■ EXERCISE BRIEF ■
Within the entries below, how many lines carry the word "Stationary"? State the number and stop.

[Saved entries]

:::

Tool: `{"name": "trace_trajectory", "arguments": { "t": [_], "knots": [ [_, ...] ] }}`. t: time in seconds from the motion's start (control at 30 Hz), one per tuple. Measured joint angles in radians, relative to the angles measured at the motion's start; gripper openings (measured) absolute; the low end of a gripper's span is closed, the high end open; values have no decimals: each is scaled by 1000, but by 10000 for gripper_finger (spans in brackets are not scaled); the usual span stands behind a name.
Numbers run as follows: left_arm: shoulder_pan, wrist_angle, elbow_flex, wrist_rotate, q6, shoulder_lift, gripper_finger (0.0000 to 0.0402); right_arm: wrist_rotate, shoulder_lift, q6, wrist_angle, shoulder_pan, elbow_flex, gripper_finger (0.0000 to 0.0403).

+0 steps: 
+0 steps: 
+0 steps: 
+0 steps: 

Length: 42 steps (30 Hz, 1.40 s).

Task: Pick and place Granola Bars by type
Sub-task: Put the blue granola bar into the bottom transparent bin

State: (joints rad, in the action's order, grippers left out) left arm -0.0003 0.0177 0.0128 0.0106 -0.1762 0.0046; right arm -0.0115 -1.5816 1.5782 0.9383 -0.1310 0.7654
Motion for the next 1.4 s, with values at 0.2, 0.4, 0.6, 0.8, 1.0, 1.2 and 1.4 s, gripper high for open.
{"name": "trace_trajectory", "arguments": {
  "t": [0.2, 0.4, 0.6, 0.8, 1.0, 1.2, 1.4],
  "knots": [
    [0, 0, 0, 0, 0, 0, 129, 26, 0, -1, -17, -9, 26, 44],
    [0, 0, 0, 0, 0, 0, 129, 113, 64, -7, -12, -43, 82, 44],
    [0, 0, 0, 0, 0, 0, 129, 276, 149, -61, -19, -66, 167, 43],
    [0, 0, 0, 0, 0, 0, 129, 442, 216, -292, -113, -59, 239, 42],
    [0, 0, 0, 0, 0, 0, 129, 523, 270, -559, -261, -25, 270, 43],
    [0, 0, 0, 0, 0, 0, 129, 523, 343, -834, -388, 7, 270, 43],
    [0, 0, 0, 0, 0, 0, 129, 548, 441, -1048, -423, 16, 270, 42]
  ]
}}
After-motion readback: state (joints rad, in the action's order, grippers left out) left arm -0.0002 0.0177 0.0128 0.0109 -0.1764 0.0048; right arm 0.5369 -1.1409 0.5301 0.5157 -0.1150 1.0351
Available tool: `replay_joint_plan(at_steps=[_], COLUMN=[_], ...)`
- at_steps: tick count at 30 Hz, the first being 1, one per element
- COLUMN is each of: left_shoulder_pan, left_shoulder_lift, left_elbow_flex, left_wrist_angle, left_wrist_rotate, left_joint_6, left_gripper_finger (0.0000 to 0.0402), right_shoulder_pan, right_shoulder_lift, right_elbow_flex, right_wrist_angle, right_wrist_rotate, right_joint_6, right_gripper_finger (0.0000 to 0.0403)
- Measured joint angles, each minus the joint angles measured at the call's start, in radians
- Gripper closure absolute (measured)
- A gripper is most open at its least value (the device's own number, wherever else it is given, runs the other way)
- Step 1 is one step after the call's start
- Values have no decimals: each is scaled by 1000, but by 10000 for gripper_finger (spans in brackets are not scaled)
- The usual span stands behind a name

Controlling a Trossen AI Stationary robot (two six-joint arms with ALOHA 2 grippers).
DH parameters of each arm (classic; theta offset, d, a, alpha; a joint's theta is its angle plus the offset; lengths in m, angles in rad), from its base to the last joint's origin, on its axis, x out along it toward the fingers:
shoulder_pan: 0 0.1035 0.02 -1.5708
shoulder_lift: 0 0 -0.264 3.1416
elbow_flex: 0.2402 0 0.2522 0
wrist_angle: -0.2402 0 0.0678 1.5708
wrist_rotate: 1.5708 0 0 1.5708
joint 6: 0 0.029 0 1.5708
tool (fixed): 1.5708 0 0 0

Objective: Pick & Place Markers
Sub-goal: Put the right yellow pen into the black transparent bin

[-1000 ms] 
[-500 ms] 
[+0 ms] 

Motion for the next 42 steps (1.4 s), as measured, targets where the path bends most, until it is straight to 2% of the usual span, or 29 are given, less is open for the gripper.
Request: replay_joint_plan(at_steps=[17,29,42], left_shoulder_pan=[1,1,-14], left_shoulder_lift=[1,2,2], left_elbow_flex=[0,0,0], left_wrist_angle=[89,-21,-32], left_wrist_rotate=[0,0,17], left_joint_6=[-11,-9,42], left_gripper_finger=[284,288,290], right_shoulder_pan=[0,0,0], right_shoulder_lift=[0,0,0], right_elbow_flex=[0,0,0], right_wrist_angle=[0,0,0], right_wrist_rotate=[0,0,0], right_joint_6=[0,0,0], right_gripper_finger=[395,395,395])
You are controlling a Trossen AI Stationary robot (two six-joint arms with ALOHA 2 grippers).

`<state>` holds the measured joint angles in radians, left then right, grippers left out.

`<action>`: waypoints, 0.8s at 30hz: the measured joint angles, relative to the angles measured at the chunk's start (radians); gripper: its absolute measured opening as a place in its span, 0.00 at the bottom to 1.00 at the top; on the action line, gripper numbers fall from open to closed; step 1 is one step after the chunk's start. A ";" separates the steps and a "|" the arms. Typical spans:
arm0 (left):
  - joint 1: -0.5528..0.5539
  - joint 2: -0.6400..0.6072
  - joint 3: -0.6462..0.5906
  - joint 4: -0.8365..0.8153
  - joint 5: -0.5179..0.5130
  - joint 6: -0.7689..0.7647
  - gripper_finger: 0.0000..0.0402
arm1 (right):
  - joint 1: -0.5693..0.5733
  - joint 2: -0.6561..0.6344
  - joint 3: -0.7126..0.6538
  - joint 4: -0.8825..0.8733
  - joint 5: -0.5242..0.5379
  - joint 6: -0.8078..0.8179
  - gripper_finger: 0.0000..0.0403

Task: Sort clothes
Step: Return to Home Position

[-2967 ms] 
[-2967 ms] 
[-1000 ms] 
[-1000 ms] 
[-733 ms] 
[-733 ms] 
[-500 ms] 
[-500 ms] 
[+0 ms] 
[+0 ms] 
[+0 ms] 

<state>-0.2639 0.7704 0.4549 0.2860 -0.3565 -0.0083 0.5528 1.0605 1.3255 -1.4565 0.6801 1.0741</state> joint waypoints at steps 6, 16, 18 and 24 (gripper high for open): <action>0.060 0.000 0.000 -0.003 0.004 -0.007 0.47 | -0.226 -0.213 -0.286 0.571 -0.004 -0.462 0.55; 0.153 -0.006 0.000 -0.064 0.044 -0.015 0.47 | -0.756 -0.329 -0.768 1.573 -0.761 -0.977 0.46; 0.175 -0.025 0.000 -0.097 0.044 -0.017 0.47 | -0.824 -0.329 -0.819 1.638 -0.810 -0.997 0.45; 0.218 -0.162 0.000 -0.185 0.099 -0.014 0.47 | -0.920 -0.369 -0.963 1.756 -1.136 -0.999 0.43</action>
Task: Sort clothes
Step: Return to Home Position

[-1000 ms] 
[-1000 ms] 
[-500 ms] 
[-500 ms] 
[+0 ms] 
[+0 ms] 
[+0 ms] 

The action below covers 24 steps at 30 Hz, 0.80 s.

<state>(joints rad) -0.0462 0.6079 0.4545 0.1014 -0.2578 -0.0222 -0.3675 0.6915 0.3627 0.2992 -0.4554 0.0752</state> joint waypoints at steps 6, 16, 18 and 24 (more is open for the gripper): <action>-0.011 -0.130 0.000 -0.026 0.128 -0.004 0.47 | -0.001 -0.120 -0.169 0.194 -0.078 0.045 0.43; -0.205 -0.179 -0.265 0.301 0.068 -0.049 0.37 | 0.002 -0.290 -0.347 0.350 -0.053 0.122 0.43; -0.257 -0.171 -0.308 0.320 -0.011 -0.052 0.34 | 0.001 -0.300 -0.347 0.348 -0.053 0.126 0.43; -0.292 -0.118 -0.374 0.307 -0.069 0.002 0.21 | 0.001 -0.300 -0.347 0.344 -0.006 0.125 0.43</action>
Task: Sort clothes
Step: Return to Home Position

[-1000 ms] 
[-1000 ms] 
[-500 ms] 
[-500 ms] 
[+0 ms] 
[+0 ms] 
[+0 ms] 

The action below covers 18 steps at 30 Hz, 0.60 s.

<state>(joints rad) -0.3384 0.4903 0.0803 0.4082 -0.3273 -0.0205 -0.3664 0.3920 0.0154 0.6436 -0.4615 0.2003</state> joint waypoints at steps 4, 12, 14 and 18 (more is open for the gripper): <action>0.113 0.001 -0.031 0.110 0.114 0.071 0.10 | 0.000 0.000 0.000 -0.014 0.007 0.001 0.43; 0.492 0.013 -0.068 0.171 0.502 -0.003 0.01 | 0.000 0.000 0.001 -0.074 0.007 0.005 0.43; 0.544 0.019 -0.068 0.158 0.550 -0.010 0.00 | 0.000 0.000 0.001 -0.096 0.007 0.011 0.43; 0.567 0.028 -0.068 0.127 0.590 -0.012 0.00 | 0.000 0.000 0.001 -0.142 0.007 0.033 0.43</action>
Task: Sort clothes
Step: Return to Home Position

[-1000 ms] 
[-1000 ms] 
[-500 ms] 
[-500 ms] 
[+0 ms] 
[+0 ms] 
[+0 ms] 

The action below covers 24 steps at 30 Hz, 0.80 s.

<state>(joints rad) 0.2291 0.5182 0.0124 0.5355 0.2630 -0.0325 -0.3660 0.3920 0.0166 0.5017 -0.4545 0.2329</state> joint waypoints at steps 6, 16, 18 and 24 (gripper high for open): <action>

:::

■ SOLUTION FOR THIS EXERCISE ■
2